Set down each line of the listing exactly as it reads.

┌─ COLLECTED DATA

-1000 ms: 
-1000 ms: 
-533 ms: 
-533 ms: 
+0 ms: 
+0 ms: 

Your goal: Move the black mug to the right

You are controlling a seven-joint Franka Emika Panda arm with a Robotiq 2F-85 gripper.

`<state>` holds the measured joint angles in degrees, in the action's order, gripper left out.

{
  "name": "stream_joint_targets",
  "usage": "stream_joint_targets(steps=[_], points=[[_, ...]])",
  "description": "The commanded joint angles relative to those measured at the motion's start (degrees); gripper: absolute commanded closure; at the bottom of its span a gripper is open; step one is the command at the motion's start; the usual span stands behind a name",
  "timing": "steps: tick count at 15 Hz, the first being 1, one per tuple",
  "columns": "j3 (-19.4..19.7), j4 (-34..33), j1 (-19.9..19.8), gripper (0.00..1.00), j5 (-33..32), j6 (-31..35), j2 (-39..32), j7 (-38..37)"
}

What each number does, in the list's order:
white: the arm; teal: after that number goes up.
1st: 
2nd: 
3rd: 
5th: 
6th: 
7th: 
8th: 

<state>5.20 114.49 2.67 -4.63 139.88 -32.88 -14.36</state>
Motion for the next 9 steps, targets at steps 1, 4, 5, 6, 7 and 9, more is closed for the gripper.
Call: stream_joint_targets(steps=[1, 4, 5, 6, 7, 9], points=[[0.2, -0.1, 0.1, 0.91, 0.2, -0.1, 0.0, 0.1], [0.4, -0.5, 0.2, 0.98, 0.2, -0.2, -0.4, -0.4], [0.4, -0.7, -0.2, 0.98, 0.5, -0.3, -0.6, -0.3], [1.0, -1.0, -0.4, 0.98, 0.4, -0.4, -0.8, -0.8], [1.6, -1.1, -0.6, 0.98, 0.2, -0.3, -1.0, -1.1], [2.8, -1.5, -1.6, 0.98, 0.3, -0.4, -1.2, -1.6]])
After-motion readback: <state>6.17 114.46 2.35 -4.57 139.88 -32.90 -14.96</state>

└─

- [EXERCISE SOLUTION]
-1000 ms: 
-1000 ms: 
-533 ms: 
-533 ms: 
+0 ms: 
+0 ms: 

Your goal: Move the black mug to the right

You are controlling a seven-joint Franka Emika Panda arm with a Robotiq 2F-85 gripper.

`<state>` holds the measured joint angles in degrees, in the action's order, gripper left out.

{
  "name": "stream_joint_targets",
  "usage": "stream_joint_targets(steps=[_], points=[[_, ...]])",
  "description": "The commanded joint angles relative to those measured at the motion's start (degrees); gripper: absolute commanded closure; at the bottom of its span a gripper is open; step one is the command at the motion's start; the usual span stands behind a name",
  "timing": "steps: tick count at 15 Hz, the first being 1, one per tuple",
  "columns": "j3 (-19.4..19.7), j4 (-34..33), j1 (-19.9..19.8), gripper (0.00..1.00), j5 (-33..32), j6 (-31..35), j2 (-39..32), j7 (-38..37)"
}

What each number does, in the list's order:
white: the arm; teal: after that number goes up.
1st: 
2nd: 
3rd: 
5th: 
6th: 
7th: 
8th: 

<state>5.20 114.49 2.67 -4.63 139.88 -32.88 -14.36</state>
Motion for the next 9 steps, targets at steps 1, 4, 5, 6, 7 and 9, more is closed for the gripper.
Call: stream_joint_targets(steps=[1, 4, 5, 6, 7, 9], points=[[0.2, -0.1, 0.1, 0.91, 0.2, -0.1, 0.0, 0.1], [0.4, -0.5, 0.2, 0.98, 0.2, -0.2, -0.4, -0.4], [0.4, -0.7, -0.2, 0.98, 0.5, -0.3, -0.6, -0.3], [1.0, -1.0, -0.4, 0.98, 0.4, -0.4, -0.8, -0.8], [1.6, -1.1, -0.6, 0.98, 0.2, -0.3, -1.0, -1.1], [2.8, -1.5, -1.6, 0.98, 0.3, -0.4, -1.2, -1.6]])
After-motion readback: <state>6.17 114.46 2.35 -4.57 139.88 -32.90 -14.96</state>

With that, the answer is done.